Go to the line in the entries below that holds "Where can the grey metal" and repeat exactly from there through the line that holds "Where can the white flat box be found here?", inclusive.

====== EXERCISE MATERIALS

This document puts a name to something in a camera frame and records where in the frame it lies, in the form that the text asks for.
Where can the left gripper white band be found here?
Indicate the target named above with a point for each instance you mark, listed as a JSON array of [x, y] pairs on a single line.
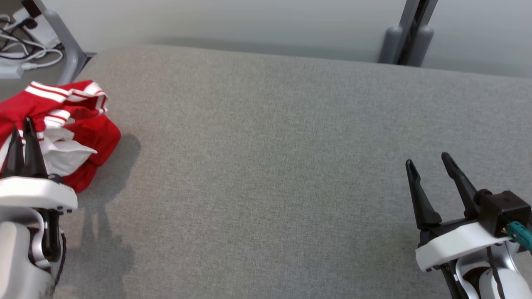
[[33, 193]]

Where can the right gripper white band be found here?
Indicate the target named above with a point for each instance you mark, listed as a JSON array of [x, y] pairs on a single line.
[[457, 245]]

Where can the red white basketball jersey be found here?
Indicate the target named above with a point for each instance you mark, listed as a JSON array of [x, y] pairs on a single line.
[[97, 137]]

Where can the white power adapter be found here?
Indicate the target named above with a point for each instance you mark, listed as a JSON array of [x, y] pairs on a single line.
[[10, 71]]

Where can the grey metal table leg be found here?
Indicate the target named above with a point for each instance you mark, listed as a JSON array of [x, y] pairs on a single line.
[[68, 45]]

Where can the white flat box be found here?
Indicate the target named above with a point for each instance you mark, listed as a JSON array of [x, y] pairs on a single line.
[[45, 35]]

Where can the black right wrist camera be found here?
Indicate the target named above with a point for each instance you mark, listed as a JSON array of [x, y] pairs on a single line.
[[505, 209]]

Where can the teal right camera connector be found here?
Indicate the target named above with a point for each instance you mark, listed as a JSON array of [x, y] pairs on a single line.
[[521, 234]]

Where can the grey cylinder post cap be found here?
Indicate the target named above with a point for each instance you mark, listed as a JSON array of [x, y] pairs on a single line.
[[423, 45], [390, 43]]

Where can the grey window frame post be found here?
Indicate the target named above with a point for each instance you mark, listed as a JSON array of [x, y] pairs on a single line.
[[415, 29]]

============

- [ANSWER TO THE EXERCISE]
Where can the grey metal table leg be found here?
Indicate the target named above with a point for each instance you mark, listed as a JSON array of [x, y] pairs on a single line.
[[68, 45]]

Where can the white flat box be found here?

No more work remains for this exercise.